- Psychiatric Times Vol 25 No 9
- Volume 25
- Issue 9
Unexplained Physical Symptoms
he key manifestations of DSM-IV somatoform disorder are unexplained physical symptoms or complaints that tend to coexist with other psychiatric syndromes or are linked to psychological issues. These symptoms typically lead to repeated medical or emergency department visits; are associated with serious discomfort, dysfunction, and disability; and lead to significant health expenditures.
CHECK POINTS
- Medically unexplained physical symptoms are more common in women, in persons from lower socioeconomic backgrounds, and in certain ethnic groups, as well as in children and adolescents.
- Unexplained physical symptoms tend to have a chronic, protracted course, and the causes are multifactorial.
- In treating somatization disorder (SD), psychiatric comorbidities such as significant depression and anxiety symptoms should be specifically addressed.
- Because patients with SD may be at higher risk for addiction or dependence, caution is advised for the use of medications with addictive potential, especially opiate analgesics and tranquilizers, such as benzodiazepines.
The key manifestations of DSM-IV somatoform disorder are unexplained physical symptoms or complaints that tend to coexist with other psychiatric syndromes or are linked to psychological issues.

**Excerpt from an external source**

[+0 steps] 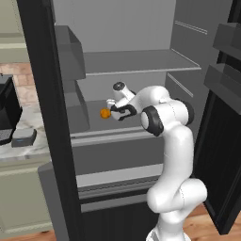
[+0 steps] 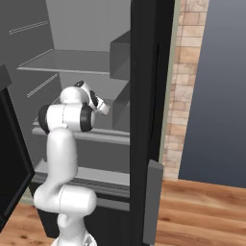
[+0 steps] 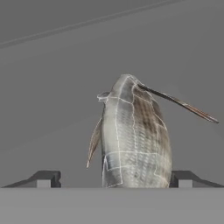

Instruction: Take the fish from the fridge and place it on the digital scale on the counter by the fridge. Wait a few seconds for a reading, then move it to the plate on the dining counter.

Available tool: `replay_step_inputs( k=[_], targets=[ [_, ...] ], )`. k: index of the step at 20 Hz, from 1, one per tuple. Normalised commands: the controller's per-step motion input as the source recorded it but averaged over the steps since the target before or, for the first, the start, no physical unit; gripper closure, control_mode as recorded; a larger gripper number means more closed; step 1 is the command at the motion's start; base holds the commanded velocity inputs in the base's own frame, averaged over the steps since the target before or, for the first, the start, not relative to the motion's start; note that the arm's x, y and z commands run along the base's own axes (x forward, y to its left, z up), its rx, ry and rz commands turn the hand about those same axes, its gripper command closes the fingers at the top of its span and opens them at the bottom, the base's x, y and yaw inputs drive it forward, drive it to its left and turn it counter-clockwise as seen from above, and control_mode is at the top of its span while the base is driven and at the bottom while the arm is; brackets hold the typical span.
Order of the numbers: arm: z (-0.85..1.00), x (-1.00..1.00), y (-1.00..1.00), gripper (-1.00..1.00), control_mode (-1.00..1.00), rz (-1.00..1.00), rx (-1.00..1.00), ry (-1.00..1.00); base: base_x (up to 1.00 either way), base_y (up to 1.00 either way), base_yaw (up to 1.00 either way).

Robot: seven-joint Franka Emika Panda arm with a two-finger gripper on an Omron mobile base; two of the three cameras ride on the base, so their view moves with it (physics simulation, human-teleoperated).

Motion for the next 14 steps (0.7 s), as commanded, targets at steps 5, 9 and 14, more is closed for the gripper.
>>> replay_step_inputs(
  k=[5,9,14],
  targets=[
    [-0.29,0.08,0.04,1.0,-1.0,0.0,0.0,0.0,0.0,0.0,0.0],
    [-0.04,-0.35,0.0,1.0,-1.0,0.0,0.0,-0.02,0.0,0.0,0.0],
    [0.0,-0.89,-0.04,1.0,-1.0,0.04,0.01,-0.13,0.0,0.0,0.0]
  ],
)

These symptoms typically lead to repeated medical or emergency department visits; are associated with serious discomfort, dysfunction, and disability; and lead to significant health expenditures. Despite their frequency and relevance to both primary care and psychiatric practices, the definition, classification, and management of these disorders remain difficult and controversial. Moreover, there are little systematic research data available for these disorders across medical disciplines. Diagnostic changes made on the basis of capricious committee recommendations often become a “moving target,” thus decreasing the ability to compare studies over time.
A Brief History
Dramatic and peculiar somatic manifestations that perplex clinicians have been with us since ancient times. A brief review of their historical evolution shows that they metamorphose as medical paradigms change. For example, labels such as hysteria, hypochondria, spleen, English disease, soldier’s heart, neurocirculatory asthenia, neurasthenia, surmenage, humoral disorders, psychosomatic disorders, and many others have been fashionable or relevant during certain periods, but most eventually faded into oblivion or were replaced by more technical terminology. Despite steady efforts to eradicate them, the survival of some of these terms (hysteria, neurasthenia) is probably proof of their validity.

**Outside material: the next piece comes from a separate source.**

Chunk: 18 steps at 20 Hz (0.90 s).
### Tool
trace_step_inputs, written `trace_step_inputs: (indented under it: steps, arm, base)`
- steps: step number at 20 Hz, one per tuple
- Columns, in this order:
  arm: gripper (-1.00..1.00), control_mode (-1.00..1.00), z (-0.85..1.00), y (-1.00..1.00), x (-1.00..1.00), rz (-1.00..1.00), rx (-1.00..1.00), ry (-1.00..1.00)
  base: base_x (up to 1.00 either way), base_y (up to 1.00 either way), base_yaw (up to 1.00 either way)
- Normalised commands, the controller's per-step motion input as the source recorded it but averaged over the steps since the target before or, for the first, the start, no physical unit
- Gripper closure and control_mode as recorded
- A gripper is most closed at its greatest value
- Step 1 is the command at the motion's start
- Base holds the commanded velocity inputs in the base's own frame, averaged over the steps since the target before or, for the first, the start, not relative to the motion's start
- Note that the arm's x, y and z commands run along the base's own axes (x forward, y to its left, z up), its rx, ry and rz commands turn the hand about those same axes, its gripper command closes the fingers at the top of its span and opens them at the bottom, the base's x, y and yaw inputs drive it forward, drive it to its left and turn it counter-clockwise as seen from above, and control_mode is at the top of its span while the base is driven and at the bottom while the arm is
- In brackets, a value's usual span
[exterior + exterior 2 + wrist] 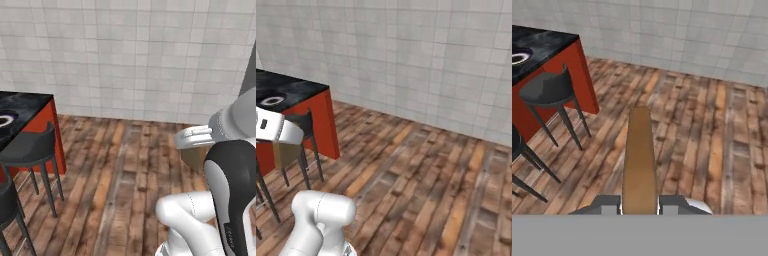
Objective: Start the toaster. Once the lever pops up, take the bread to the plate on the dining counter.
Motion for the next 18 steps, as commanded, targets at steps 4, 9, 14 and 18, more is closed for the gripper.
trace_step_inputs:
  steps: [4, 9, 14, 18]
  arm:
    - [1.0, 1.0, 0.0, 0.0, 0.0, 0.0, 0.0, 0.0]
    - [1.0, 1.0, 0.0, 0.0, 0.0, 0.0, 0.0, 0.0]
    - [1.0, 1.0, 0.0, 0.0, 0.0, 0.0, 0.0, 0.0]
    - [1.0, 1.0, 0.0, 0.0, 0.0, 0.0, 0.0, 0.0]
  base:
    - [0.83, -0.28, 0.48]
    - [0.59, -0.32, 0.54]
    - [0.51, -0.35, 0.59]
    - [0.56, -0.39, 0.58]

In psychiatry, the term “somatization” has been used for decades to label these somatic presentations. The classical concept of somatization was coined by Wilhelm Stekel,1 a Viennese psychoanalyst who immigrated to America. He described it as a “deep-seated neurosis” or as the “process by which neurotic conflicts appear as a physical disorder.” In North American psychiatry, this concept was expanded by Zbigniew J. Lipowski,2 who described somatization as the “tendency to experience, conceptualize, and/or communicate psychological states or meanings as corporeal sensations, functional changes, or somatic metaphors.”
The psychogenic view generally considered somatic presentations as ancillary manifestations of psychological discomfort. The more direct and pragmatic approach to somatization that would eventually lead to the atheoretical frame of modern nomenclatures began with French psychopathologist Pierre Briquet,3 who, in 1859, brought an observational or experiential perspective to the study of hysteria during the golden age of French psychopathology. His description of a syndrome inclusive of multiple motor and sensorial symptoms (pseudoneurological symptoms) made possible the separation of somatization from conversion.
In the 1950s, a group of investigators at Washington University–Renard Hospital in St Louis resurrected Briquet’s concept of hysteria in several clinical studies. They formulated criteria for the diagnosis of hysteria that required the presence of a specified number of symptoms from a comprehensive list that included physical and psychological manifestations, personality traits, and behavioral expressions, in addition to the neurological symptoms from the traditional French definition.4,5
With a few modifications, these were the criteria for somatization disorder proposed by Feighner and colleagues6 in 1972 in their seminal paper, “Diagnostic Criteria for Use in Psychiatric Research.” After Robert Spitzer and his colleagues7 coined the term “somatoform disorder” (inclusive of the Greek soma and the Latin form), it officially entered American and world psychiatric terminology with the publication of the International Classification of Diseases criteria in the late 1970s and the DSM-III in the 1980s.
Somatoform Disorders in DSM
Following the publication of DSM-III in the 1980s, somatization disorder (SD) became the key somatoform diagnosis. In DSM-III and its subsequent revisions, SD turned into a simple somatic symptom list that contracted or expanded rather capriciously. Partly because the atheoretical perspective of DSM discarded any presumptions of causality, other manifestations of the syndrome were not included in the criteria.